A este llamado a la salvación de la narrativa norteamericana le sucedió un período de encierro: Franzen pasó unos ocho años escribiendo Las correcciones. Cuando se publicó, resultó imposible no verla como el ejemplo, la prueba, la demostración de las propuestas de Franzen. Y hubo quienes afirmaron que sí, era la Gran Novela Norteamericana; otros la consideraron un experimento fallido, y los más vocearon su decepción. Vueltas de la vida, hoy anda en varias librerías a unos 10 pesos.
Ni tanto ni tan poco. Las correcciones es una gran novela –¿quién puede saber qué es esa entelequia, ese sueño llamado Gran Novela Norteamericana?– ambiciosa, sí, pero sorprendentemente fresca. También es una novela anticuada, a veces satírica, por momentos claramente realista –aquí es donde el balance suele fallar– y con un fondo de crítica al capitalismo y cierta cultura de bienestar impostado que parece tan cara al espíritu de Estados Unidos hoy. También resulta, vista desde el 2005, una novela de época, quizá la narración más abarcadora de los ¿prósperos? y confusos años noventa.

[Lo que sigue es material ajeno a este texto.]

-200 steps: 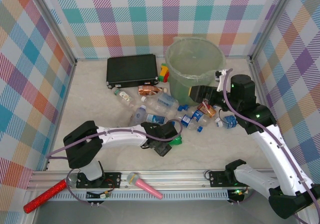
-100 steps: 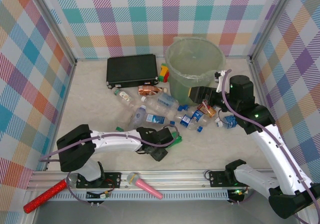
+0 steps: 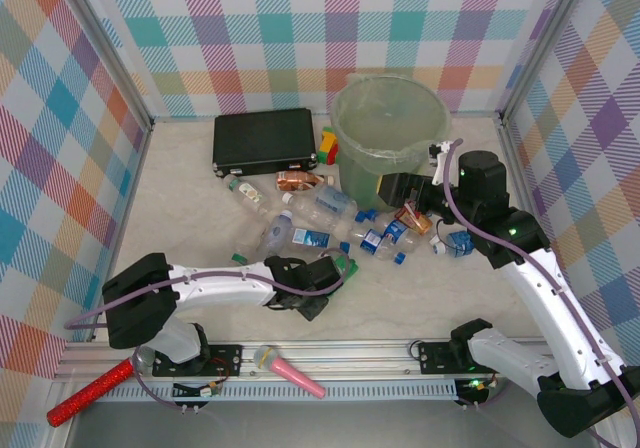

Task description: Put the plastic bottles in the bin

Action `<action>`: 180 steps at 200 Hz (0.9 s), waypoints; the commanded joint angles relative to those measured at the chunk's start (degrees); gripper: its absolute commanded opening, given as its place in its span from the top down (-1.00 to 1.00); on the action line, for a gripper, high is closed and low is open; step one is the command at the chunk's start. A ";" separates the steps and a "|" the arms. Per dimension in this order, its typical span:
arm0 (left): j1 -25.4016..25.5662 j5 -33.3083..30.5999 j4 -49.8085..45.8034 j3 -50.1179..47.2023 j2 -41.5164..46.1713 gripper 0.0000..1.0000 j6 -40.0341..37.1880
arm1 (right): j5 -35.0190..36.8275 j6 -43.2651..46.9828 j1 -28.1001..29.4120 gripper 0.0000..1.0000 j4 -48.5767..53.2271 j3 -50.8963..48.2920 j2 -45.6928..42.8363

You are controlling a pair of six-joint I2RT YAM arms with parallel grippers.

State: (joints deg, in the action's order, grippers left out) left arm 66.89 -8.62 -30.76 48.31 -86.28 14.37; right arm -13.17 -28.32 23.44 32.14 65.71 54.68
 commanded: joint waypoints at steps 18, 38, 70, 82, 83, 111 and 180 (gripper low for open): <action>1.02 -0.76 1.14 -1.37 0.44 0.42 0.94 | -2.86 -1.25 0.29 -0.98 -1.14 -0.30 -0.02; 1.13 -1.35 1.38 -1.80 1.19 0.48 1.01 | -3.56 -1.95 0.29 -0.98 -1.41 -0.23 0.26; 1.10 -0.58 1.44 -2.17 1.18 0.18 1.27 | -3.83 -2.40 0.29 -0.98 -1.75 0.02 0.40; 1.28 -0.98 1.30 -2.42 0.19 0.16 1.18 | -3.88 -2.44 0.29 -0.98 -1.74 0.27 0.45; 1.30 -0.97 1.35 -2.43 0.12 0.16 1.14 | -3.88 -2.44 0.29 -0.98 -1.74 0.28 0.48; 1.40 -1.25 2.04 -2.63 -1.16 0.17 1.31 | -3.87 -2.53 0.29 -0.98 -1.66 0.56 0.56; 1.65 -2.48 2.11 -1.56 1.03 0.46 1.78 | -3.63 -1.96 0.29 -0.98 -0.79 0.40 -0.25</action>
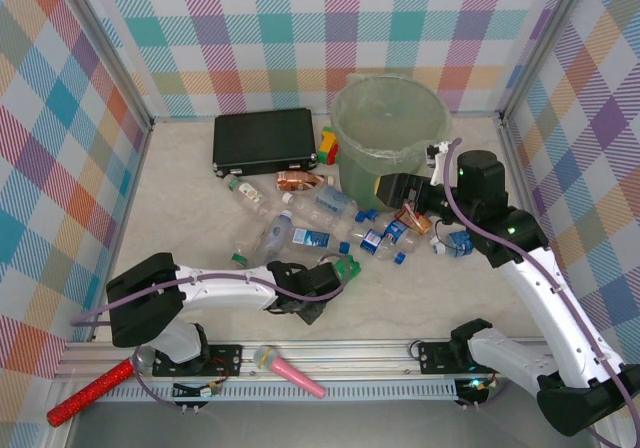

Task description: Put the plastic bottles in the bin

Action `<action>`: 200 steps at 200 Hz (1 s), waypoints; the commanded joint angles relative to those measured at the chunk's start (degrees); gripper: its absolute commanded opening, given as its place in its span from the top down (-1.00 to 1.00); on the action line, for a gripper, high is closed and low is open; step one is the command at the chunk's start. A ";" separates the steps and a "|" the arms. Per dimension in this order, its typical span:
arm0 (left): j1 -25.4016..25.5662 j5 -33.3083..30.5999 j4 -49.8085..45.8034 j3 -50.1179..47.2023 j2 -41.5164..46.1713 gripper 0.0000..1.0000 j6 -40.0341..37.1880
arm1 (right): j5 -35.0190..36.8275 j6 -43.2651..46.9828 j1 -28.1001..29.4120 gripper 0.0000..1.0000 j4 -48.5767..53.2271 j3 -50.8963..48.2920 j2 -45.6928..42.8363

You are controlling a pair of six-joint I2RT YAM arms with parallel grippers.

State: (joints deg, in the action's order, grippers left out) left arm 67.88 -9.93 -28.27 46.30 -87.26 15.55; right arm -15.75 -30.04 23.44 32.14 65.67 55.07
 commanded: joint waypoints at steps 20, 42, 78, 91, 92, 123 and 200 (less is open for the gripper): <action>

La familia protagonista se apellida Lambert. Los padres, ya ancianos, son Alfred y Enid; él sufre de mal de Parkinson, se jubiló repentinamente sin esperar la fecha en que recibiría un dinero importante por mes. Ella vive obsesionada con la Navidad, los nietos y los hijos; demandante, neurótica, perfeccionista, Enid es una madre enloquecedora que maneja la culpa con maestría. La construcción de la pareja es impecable; la escena en que llegan a Nueva York cargados de paquetes y su hijo Chip los recibe en el aeropuerto es de verdad antológica.

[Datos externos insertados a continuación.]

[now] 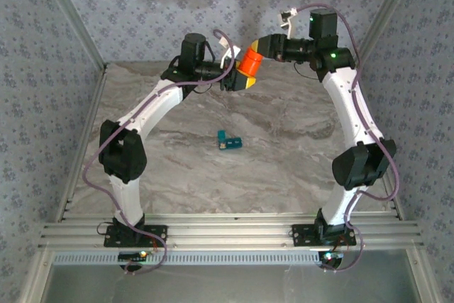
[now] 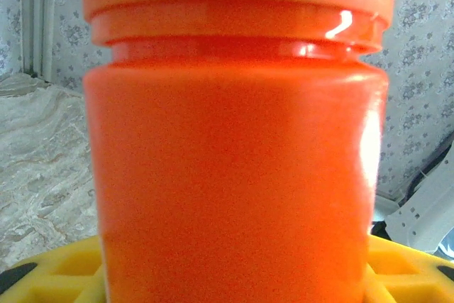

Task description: Sort the pills into containers

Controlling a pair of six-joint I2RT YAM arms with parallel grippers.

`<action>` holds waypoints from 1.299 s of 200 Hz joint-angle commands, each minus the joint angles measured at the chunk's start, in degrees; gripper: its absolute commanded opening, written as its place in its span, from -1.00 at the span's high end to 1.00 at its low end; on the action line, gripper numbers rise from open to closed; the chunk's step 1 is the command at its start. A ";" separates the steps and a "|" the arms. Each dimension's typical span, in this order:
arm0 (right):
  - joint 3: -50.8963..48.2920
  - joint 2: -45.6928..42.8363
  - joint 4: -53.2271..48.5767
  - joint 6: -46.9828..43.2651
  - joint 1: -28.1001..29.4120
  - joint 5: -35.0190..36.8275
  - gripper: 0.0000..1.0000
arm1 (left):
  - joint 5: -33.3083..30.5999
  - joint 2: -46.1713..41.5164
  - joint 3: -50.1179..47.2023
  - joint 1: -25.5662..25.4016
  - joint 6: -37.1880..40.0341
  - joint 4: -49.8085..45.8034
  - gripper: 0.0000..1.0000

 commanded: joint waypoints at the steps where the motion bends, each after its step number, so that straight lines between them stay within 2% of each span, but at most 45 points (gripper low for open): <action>1: -0.94 -1.71 -1.01 2.64 -0.36 -0.40 -0.12 | -1.37 -0.61 3.70 -0.13 0.89 3.54 1.00; 48: -0.06 -3.99 2.92 6.32 -4.21 0.00 -0.62 | -0.49 -0.24 4.07 -0.10 2.22 1.24 1.00; 89: 2.84 -3.51 -0.31 2.33 -4.79 -2.35 -0.75 | 1.46 0.44 5.52 -0.05 2.49 -1.05 1.00; 136: 7.64 -0.64 -6.81 -3.23 -4.24 -2.69 -0.78 | 3.14 1.36 7.84 -0.49 3.28 -3.86 1.00; 205: 9.22 0.97 -8.27 -4.81 -1.46 -2.82 -0.78 | 3.34 1.63 7.94 -0.91 4.13 -5.56 1.00; 232: 9.44 1.51 -8.92 -5.21 -0.78 -2.99 -0.75 | 3.27 1.81 7.93 -1.00 4.23 -5.74 1.00; 260: 9.42 1.83 -9.77 -5.73 -0.32 -3.25 -0.63 | 3.22 1.83 7.94 -0.99 4.38 -5.91 1.00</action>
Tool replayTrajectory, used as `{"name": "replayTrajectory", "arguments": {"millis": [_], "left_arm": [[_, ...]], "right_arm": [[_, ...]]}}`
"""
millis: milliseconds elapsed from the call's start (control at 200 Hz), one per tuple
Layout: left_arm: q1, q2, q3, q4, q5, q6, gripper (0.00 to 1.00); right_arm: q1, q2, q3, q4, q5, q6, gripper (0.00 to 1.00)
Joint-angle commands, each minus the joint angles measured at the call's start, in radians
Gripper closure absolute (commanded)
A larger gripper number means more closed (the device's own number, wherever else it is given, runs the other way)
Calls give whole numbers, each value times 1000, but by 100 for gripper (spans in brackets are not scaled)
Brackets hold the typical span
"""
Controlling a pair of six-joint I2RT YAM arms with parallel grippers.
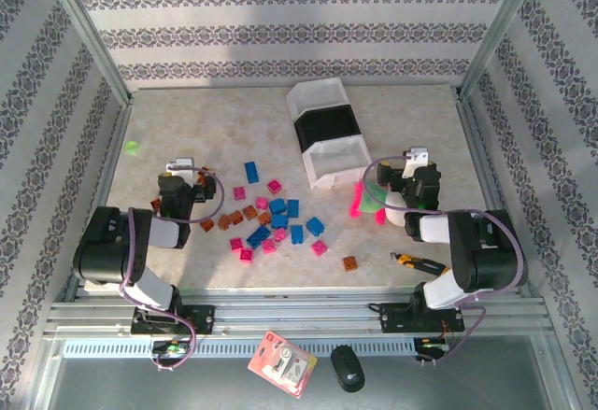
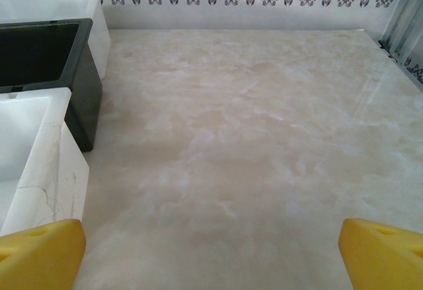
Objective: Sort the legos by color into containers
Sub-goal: Move the container to the top-center of the table.
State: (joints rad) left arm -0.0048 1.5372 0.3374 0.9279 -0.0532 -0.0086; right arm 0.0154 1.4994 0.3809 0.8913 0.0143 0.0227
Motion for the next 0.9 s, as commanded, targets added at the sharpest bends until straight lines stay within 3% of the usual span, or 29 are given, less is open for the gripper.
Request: {"name": "replayTrajectory", "arguments": {"millis": [0,180,360,530,680,894], "left_arm": [[1,-125,27,-90,-12,-6,1],[-59,-243,127,-298,49,64,1],[-169,-218,304,-468,186,126,1],[-290,-99,531,-650,353,208,1],[-345,47,691,-744,486,265,1],[-416,319,955,-888,596,344,4]], "right_arm": [[10,-88,-7,-40,21,-4,2],[48,-245,44,-263,21,-18,2],[115,-343,86,-404,-15,18,2],[191,-424,118,-536,-104,83,2],[213,-493,115,-616,-201,169,2],[239,-581,91,-677,-239,223,2]]}}
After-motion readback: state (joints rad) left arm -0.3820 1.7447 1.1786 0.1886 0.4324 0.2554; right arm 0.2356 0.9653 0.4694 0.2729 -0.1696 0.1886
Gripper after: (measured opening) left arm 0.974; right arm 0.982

Los hijos, por su parte, no pretenden otra cosa más que “corregir” con sus vidas la mediocridad y el conservadurismo típico del Medioeste, donde nacieron y donde viven sus padres. Chip es un profesor universitario especializado en crítica cultural, brillante pero disfuncional, expulsado del college por un obsesivo affaire con una alumna; fracasa en sus intentos de escribir guiones, y acaba envuelto en un fraude internacional con base en Lituania. Gary es un inversor bancario que, en la superficie, tiene una familia dinámica y agradable; pero las escenas en que se lo ve sumergido en ese infierno cotidiano de hijos consumistas y esposa permisiva son casi dolorosas (y de una empatía prodigiosa). Denise, la menor, parece la más funcional, pero es incapaz de establecer relaciones románticas sanas, sea con hombres o con mujeres.

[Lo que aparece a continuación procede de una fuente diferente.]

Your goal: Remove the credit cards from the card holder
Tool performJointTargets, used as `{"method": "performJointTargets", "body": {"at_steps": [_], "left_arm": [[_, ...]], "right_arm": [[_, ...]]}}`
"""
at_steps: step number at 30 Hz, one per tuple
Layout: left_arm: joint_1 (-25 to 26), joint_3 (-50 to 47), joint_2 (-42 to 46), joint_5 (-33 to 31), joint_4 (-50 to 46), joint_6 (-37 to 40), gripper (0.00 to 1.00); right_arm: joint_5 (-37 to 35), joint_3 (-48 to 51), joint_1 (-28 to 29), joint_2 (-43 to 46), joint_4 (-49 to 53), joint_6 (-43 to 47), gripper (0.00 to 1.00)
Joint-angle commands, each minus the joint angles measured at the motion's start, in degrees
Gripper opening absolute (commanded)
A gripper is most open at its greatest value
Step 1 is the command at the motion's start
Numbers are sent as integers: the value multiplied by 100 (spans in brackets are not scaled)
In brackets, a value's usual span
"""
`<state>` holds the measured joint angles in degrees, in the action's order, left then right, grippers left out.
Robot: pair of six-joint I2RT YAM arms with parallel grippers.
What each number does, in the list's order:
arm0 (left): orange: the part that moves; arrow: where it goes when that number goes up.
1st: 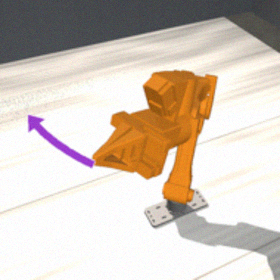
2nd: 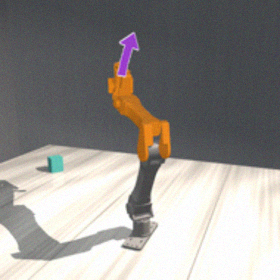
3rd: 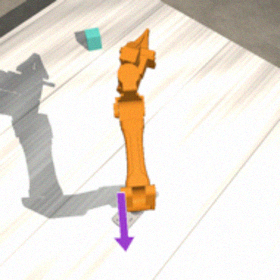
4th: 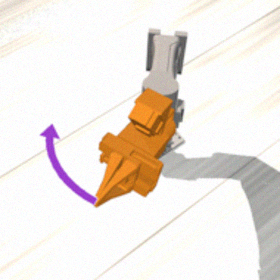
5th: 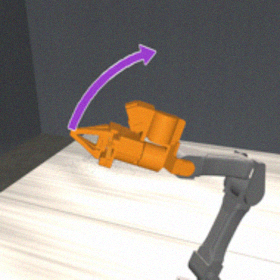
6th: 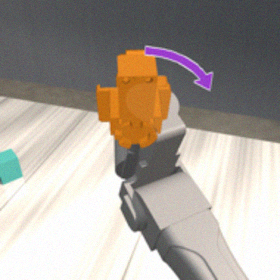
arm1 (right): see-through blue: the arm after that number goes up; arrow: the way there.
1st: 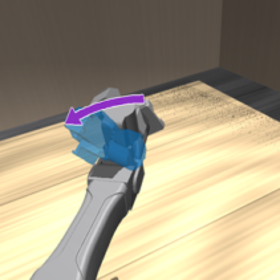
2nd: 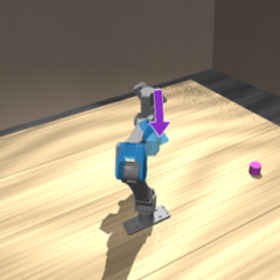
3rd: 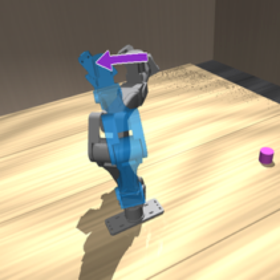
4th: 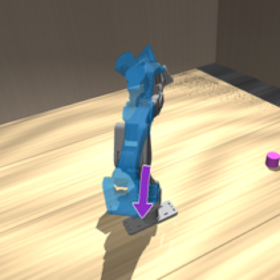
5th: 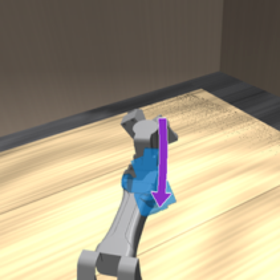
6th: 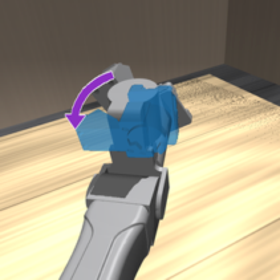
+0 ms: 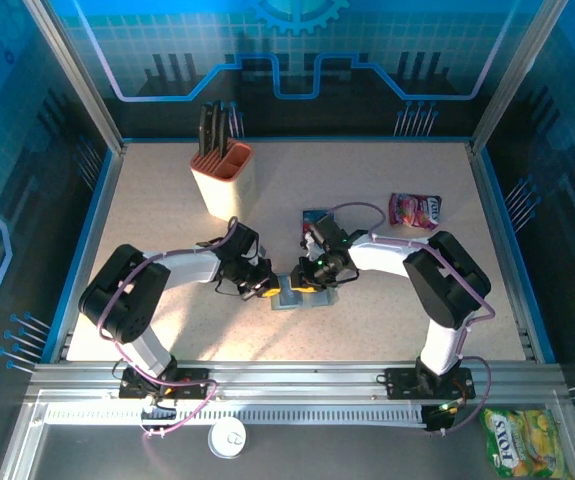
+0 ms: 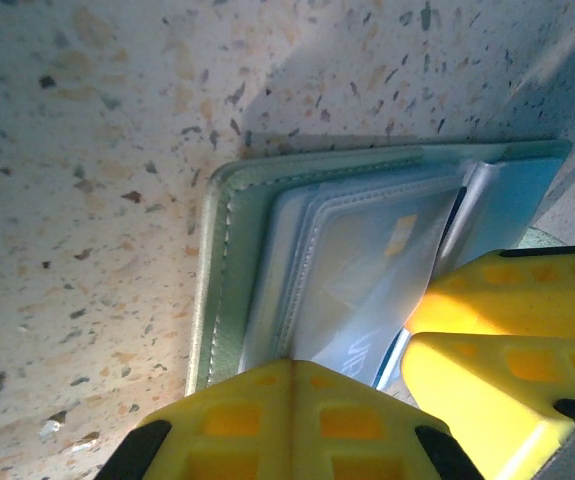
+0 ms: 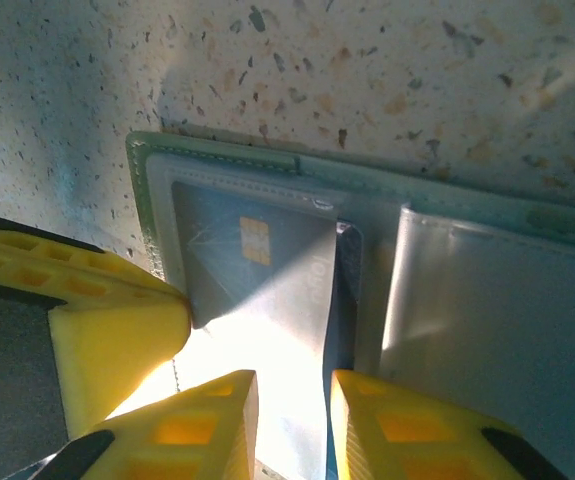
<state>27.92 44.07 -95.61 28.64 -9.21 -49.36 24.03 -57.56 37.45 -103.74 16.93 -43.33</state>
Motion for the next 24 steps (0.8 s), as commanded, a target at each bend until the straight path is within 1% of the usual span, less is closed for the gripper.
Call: {"method": "performJointTargets", "body": {"at_steps": [1,11,15,18,24], "left_arm": [[20,-69,-104,-175,-300,120,0],[19,-13,-129,-167,-327,129,0],[20,-9,-137,-167,-327,135,0],[15,5,-155,-157,-335,136,0],[13,73,-151,-164,-405,190,0]], "right_arm": [[63,-106,69,-114,71,97,25],[321,-15,69,-175,-269,0,24],[308,2,65,-187,-243,9,27],[138,-16,69,-168,-52,42,29],[-304,-161,77,-52,451,238,29]]}}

Además, Las correcciones es una novela plagada de información: sobre mercados financieros, sobre neurología, manejo de restaurantes, estudios culturales, política interna de la ex URRS. A veces tantos datos parecen interferir, pero en realidad son necesarios para el mosaico a veces cruel y a veces tierno de esta crónica familiar que, en el fondo, intenta retratar dos generaciones de norteamericanos en cortocircuito.